■ WHAT THIS TASK INVOLVES ■
Your reply should be an exact copy of the lines from the one that holds "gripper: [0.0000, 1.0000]" to the end of the data below.

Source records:
※ ※ ※

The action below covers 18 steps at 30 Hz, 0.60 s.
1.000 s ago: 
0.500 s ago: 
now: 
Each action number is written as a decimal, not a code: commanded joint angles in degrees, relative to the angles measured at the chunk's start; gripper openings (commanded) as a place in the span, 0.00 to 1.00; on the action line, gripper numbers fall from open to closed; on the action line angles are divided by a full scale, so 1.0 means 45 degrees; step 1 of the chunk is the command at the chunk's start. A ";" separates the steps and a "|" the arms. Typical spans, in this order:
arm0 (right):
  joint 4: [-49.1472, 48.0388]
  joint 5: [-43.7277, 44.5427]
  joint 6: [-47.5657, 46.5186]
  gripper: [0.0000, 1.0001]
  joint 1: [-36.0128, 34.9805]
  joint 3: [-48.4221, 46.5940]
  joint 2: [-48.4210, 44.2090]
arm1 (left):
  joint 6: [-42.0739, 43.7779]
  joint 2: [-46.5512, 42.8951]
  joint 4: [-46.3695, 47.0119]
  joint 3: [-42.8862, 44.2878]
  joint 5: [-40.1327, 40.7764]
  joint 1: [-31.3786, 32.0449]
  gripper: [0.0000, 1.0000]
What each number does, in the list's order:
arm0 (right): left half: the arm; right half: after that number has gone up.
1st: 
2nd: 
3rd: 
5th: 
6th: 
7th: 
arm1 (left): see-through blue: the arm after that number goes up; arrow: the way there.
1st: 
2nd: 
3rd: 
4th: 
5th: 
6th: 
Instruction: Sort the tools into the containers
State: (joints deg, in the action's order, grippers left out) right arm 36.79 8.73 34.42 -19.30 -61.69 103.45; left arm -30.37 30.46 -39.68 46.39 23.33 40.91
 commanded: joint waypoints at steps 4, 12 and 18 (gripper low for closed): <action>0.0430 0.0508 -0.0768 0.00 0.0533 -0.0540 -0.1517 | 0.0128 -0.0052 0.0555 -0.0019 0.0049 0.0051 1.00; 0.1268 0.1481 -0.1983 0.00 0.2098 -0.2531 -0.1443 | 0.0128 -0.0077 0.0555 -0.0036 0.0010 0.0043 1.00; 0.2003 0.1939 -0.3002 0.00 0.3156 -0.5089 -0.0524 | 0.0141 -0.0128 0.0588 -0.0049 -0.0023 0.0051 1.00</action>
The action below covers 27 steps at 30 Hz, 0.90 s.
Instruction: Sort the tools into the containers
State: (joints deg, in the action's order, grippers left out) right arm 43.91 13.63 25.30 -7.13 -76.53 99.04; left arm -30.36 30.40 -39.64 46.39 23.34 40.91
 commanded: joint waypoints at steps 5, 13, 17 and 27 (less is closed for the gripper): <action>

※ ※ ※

■ WRITTEN RESPONSE ■
  gripper: [0.0000, 1.0000]
What each number does, in the list's order:
arm0 (right): left half: the arm; right half: after that number has gone up.
1st: 
2nd: 
3rd: 
5th: 
6th: 
7th: 
arm1 (left): see-through blue: the arm after that number goes up; arrow: the way there.
1st: 
2nd: 
3rd: 
4th: 
5th: 
6th: 
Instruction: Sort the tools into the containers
State: (joints deg, in the action's order, grippers left out) right arm 36.79 8.73 34.42 -19.30 -61.69 103.45; left arm -30.37 30.46 -39.68 46.39 23.33 40.91
 commanded: joint waypoints at steps 4, 12 and 18 (gripper low for closed): <action>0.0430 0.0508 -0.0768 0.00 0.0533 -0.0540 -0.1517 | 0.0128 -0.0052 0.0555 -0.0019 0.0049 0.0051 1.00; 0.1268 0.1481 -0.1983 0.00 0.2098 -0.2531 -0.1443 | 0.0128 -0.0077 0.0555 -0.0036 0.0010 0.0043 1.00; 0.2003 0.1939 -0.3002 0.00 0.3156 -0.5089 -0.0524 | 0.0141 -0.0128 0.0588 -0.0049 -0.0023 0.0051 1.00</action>
The action below covers 27 steps at 30 Hz, 0.90 s.
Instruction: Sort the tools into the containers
State: (joints deg, in the action's order, grippers left out) right arm 43.91 13.63 25.30 -7.13 -76.53 99.04; left arm -30.36 30.40 -39.64 46.39 23.34 40.91
 commanded: joint waypoints at steps 5, 13, 17 and 27 (less is closed for the gripper): <action>

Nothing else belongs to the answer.